■ Work to be completed ■
Restate the data below word for word, and let no image into your version.
□ □ □
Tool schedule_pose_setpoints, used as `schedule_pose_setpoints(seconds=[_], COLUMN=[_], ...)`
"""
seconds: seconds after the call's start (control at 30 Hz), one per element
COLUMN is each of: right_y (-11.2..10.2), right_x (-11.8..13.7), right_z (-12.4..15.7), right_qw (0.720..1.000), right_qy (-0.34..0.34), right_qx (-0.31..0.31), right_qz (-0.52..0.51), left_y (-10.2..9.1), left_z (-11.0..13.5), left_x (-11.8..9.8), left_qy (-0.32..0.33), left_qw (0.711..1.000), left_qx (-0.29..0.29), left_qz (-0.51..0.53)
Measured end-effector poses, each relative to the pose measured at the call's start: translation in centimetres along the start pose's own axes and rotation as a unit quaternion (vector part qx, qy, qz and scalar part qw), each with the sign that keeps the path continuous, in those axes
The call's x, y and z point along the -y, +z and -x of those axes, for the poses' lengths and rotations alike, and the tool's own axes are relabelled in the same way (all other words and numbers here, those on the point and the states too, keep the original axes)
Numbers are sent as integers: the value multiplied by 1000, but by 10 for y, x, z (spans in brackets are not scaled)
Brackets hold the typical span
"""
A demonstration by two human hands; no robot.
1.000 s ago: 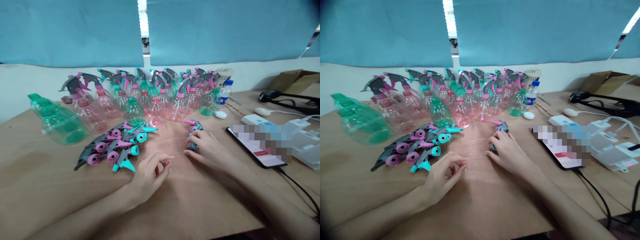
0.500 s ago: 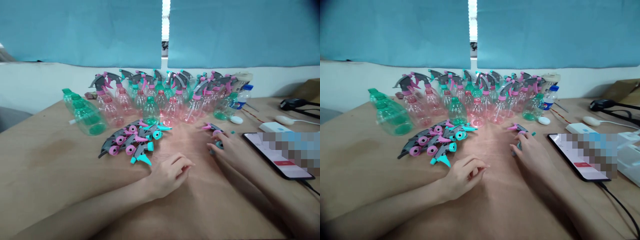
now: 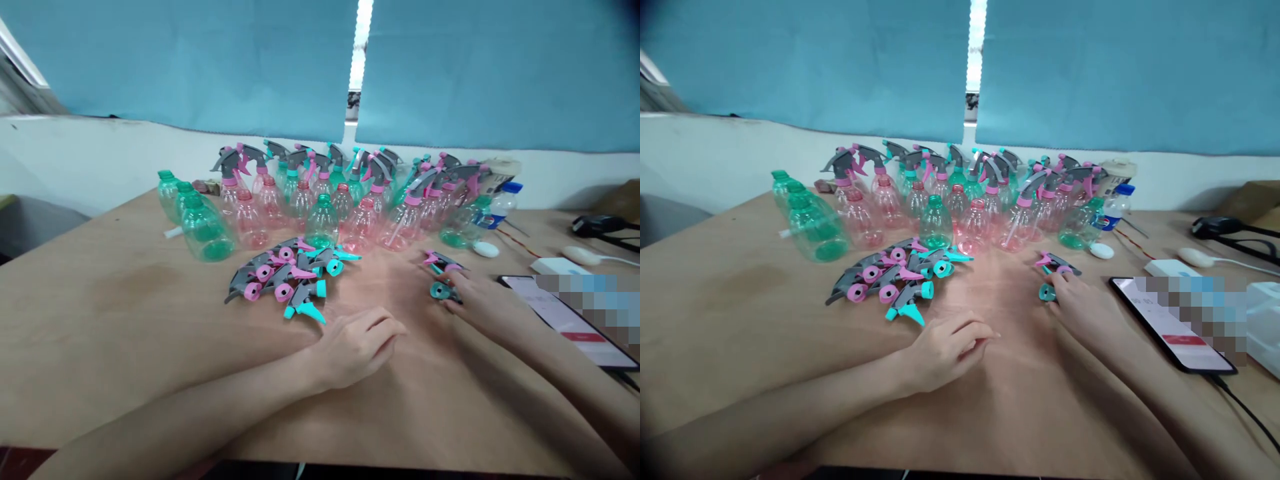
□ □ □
■ Problem solution ■
Tool schedule_pose_setpoints, used as `schedule_pose_setpoints(seconds=[_], COLUMN=[_], ...)`
"""
seconds: seconds after the call's start (control at 30 Hz), one per element
COLUMN is each of: right_y (-11.2..10.2), right_x (-11.8..13.7), right_z (-12.4..15.7), right_qw (0.720..1.000), right_qy (-0.34..0.34), right_qx (-0.31..0.31), right_qz (-0.52..0.51), left_y (-10.2..9.1), left_z (-11.0..13.5), left_x (-11.8..9.8), left_qy (-0.32..0.33), left_qw (0.711..1.000), left_qx (-0.29..0.29), left_qz (-0.51..0.53)
Measured end-effector poses, each relative to the pose measured at the call's start: translation in centimetres along the start pose's own axes and rotation as a unit quaternion (vector part qx, qy, qz and scalar part qw), each with the sign that keeps the path continuous, in those axes
The call's x, y and z point along the -y, +z and -x of those axes, for the poses' lengths and rotations alike, and the tool's own axes are relabelled in the same way (all other words and numbers here, those on the point and the states too, keep the original axes)
Numbers are sent as integers: the value multiplied by 1000, but by 10 for y, x, z (spans in brackets are not scaled)
Brackets hold the typical span
"""
A demonstration by two human hands; no robot.
1.000 s ago: 
0.500 s ago: 
now: 

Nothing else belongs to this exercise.